• AVAILABLE DATA

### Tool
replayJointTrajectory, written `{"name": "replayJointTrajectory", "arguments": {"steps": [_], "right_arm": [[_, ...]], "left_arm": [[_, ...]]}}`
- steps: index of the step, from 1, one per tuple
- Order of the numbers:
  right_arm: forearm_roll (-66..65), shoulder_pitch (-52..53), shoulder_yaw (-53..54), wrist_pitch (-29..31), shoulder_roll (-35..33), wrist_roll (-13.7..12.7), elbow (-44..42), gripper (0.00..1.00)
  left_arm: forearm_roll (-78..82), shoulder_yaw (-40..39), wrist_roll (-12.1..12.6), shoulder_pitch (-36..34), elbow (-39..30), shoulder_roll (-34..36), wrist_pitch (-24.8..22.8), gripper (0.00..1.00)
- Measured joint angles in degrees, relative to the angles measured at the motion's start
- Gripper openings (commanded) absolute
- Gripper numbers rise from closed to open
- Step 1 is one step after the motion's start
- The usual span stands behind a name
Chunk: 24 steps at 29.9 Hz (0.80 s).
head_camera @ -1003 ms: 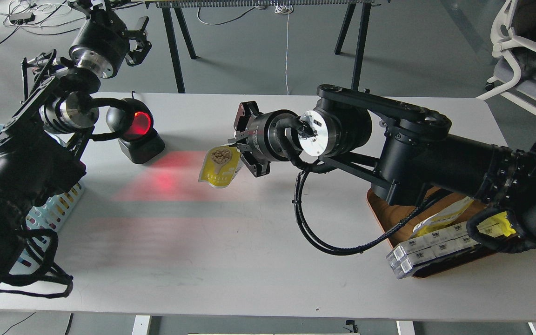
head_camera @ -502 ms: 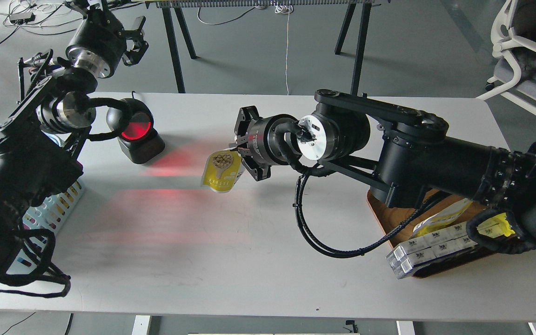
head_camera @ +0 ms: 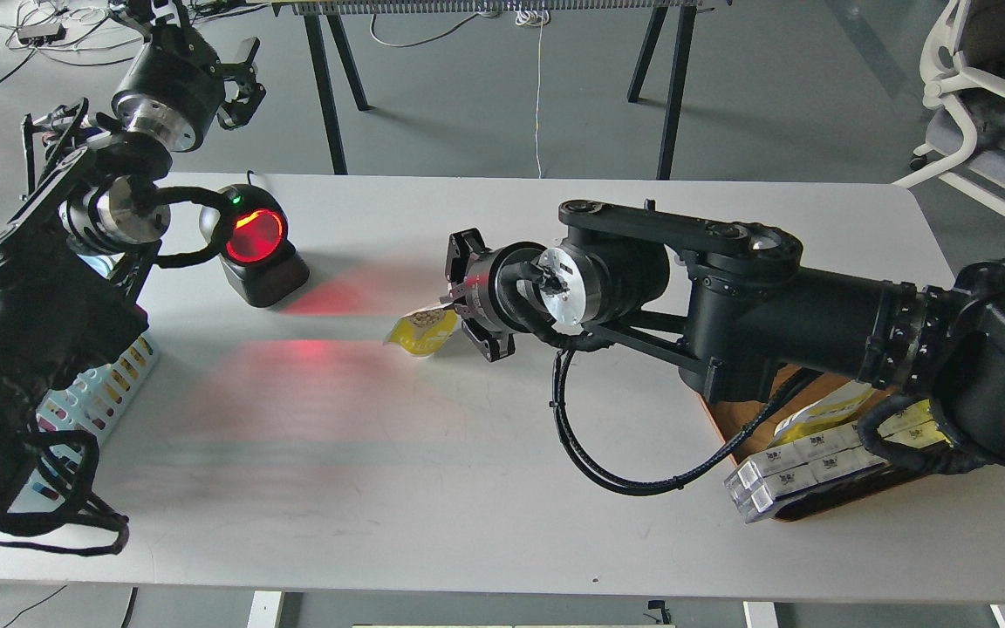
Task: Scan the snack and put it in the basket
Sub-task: 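Hold the snack bag in front of the scanner, then lower it, then release the snack bag on the table and withdraw the right gripper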
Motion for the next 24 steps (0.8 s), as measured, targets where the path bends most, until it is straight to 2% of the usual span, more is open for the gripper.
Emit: {"name": "replayJointTrajectory", "arguments": {"steps": [4, 8, 19, 24], "right_arm": [[-0.3, 0.2, 0.4, 0.0, 0.0, 0.0, -0.2, 0.81], [-0.5, 1.1, 1.2, 0.0, 0.0, 0.0, -0.3, 0.87], [-0.7, 2.5, 3.9, 0.0, -0.1, 0.0, -0.5, 0.93], [-0.8, 3.1, 7.0, 0.0, -4.1, 0.0, 0.4, 0.94]], "left_arm": [[0.0, 0.0, 0.0, -0.1, 0.0, -0.1, 0.0, 1.0], [0.0, 0.0, -0.1, -0.1, 0.0, -0.2, 0.1, 1.0], [0.0, 0.0, 0.1, -0.2, 0.0, -0.3, 0.0, 1.0], [0.2, 0.1, 0.3, -0.5, 0.1, 0.7, 0.1, 1.0]]}}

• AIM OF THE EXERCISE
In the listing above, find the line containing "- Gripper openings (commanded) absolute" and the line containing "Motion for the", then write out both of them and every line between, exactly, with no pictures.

• YOUR RESPONSE
- Gripper openings (commanded) absolute
- Gripper numbers rise from closed to open
- Step 1 is one step after the motion's start
- The usual span stands behind a name
Chunk: 24 steps at 29.9 Hz (0.80 s).
head_camera @ -1003 ms: 
head_camera @ -502 ms: 
head_camera @ +0 ms: 
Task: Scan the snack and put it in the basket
Sub-task: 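Hold the snack bag in front of the scanner, then lower it, then release the snack bag on the table and withdraw the right gripper
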Motion for the next 24 steps (0.8 s), as measured, targets where the path bends most, until it is straight to 2% of the usual span, more is open for the gripper.

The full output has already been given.